Vivia só, n'um casinhoto ao cimo da villa. Elle mesmo fazia o caldo e cosia umas batatas; a brôa comprava-a de caminho em casa da sr.ª Candida, quando á noite recolhia d'enxada ao hombro, tristonho, indifferente, para alli uma coisa sem nada lhe importar. Passava pelas mulheres com uma completa indifferença de desconhecido. Era um simples cavador, mas chamavam-lhe carpinteiro porque o pae o tinha sido; já em garoto alcunhavam-no de Manél do carpinteiro; depois, com o tempo, por abreviatura, ficára com aquelle nome.
Á custa de muita avareza e muita miseria arranjou meia duzia de vintens, e tanto pediu, tantos empenhos metteu, que na camara lhe emprasaram um bocado de serra. Mas, como a pobresa é muita n'aquella região, o povo miseravel toma os maninhos como proprios. Ninguem lhes pode tocar, sob pena de revoltas e gritos do mulherio, dos sem eira nem beira, que por vezes teem percorrido a villa esbracejando, cabellos desgrenhados, lenços escarlates a agitarem-se como bandeiras de guerra.
Os invernos são rudes e os desgraçados vivem da serra como animaes inferiores. Queimam pelas noites bravas d'invernia os sargaços verdes, que enchem de fumo os casebres e nem ao menos se desfazem crepitando risos d'oiro. Vendem aos lavradores mólhos de fetos para comprarem o pão de cada dia e as ovelhas teem o seu magro pasto por essa serraria além, entre pedreiras e pinhaes.
Temendo um levantamento, os graves senhores da camara emprasaram ao Manuel carpinteiro uma courella de terreno inculto—aquillo que não prestava para os outros.
O povo todo explodiu n'uma sonora gargalhada:—que ia fazer aquelle maluco com um bocado de maninho tão secco? Por mais que se matasse nunca lhe daria senão uma reles terra centeeira...
O Manuel arreliou-se fortemente com esses ditos e, cabeçudo como um verdadeiro beirão, arranjou uma cabanita, no meio da belga e alli vivia como um selvagem.

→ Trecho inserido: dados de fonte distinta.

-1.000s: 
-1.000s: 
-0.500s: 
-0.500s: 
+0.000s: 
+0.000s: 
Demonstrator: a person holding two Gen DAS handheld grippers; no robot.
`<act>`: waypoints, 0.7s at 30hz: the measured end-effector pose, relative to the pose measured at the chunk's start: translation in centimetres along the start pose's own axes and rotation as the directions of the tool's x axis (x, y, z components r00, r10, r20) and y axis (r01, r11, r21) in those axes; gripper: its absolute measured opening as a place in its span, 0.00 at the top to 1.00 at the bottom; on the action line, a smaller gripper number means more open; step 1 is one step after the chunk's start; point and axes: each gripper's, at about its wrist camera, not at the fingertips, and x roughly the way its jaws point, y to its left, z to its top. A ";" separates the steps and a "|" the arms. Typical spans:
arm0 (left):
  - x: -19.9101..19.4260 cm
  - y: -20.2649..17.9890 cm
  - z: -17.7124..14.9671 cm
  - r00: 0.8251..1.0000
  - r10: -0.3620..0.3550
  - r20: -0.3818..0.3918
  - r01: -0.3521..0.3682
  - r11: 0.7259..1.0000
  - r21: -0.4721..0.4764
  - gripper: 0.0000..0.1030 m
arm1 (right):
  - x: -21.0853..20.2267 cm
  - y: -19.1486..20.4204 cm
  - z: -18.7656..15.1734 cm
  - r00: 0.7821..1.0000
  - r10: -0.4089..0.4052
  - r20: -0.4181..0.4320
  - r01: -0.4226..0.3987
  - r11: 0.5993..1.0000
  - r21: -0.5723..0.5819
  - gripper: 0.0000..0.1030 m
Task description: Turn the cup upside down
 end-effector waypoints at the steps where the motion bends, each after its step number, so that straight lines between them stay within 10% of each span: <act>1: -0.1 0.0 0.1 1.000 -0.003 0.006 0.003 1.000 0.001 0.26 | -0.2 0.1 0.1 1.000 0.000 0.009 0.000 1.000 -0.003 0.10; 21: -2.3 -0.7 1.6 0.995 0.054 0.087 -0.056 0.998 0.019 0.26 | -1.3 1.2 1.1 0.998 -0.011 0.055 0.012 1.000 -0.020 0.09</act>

Trabalhava desde que o sol vinha, irrompente, até que se escondia nos poentes gloriosos dos dias longos do estio. No inverno apanhava a pé firme as chuvas, a neve, o vento e o frio. Era um labutar sem descanço, e ella, a ingrata, pagava-lhe com umas anemicas paveias de centeio, que ondeavam pallidamente, mostrando a terra branca de seixos como dentes descarnados de rapariga tysica. Elle mesmo assim a adorava, a essa belguita que ia fazendo com o seu trabalho, regando com o suor do seu rosto. Em metade plantou um bacello, mas a uva não amadurava; deu-lhe um vinho palhete muito leve, muito agradavel, mas para vender era uma desgraça—nenhum negociante lhe pegava. E no emtanto elle amava-a como se fosse uma mulher formosa, sempre prompta a pagar-lhe em sorrisos os cuidados de que a rodeava.
O que lhe falta é só agua,—dizia elle sombriamente—o mais é uma terra nova, boa de lei. E continuava a revolve-la com a ansia de quem procura thesouros. Vinham homens entendidos, os védores, ensinar o bom sitio para fazer os poços, mas tinha que os entulhar logo, quasi desanimado. Agua, onde é que ella apparecia alli?! Só a tal profundidade, que era absurdo pensar n'isso.
E o povo a rir, a rir perdidamente do desgraçado!..
Picado por esses risos, foi hypothecar a belga e metteu jornaleiros a cavar, até darem com o sangue da terra. Pedras e só pedras é que appareciam, depois, rocha viva, que foi preciso despedaçar a tiro. E elle chorava, o pobre homem!